### THE TASK
Your output should be the lines of the data that follow, reproduced exactly from the first through the line bearing "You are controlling".

____ GIVEN INFORMATION

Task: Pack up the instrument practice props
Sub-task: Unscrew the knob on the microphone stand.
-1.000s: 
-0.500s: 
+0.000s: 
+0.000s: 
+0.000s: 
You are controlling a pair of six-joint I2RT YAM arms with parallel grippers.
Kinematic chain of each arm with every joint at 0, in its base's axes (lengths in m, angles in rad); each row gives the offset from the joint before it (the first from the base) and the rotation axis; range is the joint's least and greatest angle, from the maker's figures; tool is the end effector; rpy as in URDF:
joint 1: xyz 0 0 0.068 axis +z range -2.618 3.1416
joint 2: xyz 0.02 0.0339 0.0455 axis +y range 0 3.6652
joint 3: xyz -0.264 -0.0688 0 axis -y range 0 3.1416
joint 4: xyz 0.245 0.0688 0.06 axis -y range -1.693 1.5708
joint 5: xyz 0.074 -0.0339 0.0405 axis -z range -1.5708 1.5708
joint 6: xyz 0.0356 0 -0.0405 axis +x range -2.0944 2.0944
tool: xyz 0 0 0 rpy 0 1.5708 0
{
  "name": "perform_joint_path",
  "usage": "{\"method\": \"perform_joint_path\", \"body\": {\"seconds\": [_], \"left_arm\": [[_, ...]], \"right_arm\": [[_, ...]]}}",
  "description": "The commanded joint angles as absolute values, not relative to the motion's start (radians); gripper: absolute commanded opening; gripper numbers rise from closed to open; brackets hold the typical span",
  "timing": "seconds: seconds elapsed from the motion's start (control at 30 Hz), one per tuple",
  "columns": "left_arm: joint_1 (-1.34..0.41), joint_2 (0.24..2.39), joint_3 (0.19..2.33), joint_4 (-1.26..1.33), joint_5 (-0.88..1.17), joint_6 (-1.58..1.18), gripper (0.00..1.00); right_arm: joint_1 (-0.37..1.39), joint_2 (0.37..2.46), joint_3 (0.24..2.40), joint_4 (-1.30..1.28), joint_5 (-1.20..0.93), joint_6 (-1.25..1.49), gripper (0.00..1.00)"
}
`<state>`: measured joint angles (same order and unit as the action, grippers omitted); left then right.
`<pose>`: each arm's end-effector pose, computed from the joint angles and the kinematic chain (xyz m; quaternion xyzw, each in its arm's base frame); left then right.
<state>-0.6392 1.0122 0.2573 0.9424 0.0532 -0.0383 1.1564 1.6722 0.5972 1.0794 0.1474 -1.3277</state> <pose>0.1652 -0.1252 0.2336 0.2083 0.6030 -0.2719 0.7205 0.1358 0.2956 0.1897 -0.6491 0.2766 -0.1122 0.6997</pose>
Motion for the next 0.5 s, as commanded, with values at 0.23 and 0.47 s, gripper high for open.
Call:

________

### OUTPUT FOR THIS EXERCISE
Task: Pack up the instrument practice props
Sub-task: Unscrew the knob on the microphone stand.
-1.000s: 
-0.500s: 
+0.000s: 
+0.000s: 
+0.000s: 
You are controlling a pair of six-joint I2RT YAM arms with parallel grippers.

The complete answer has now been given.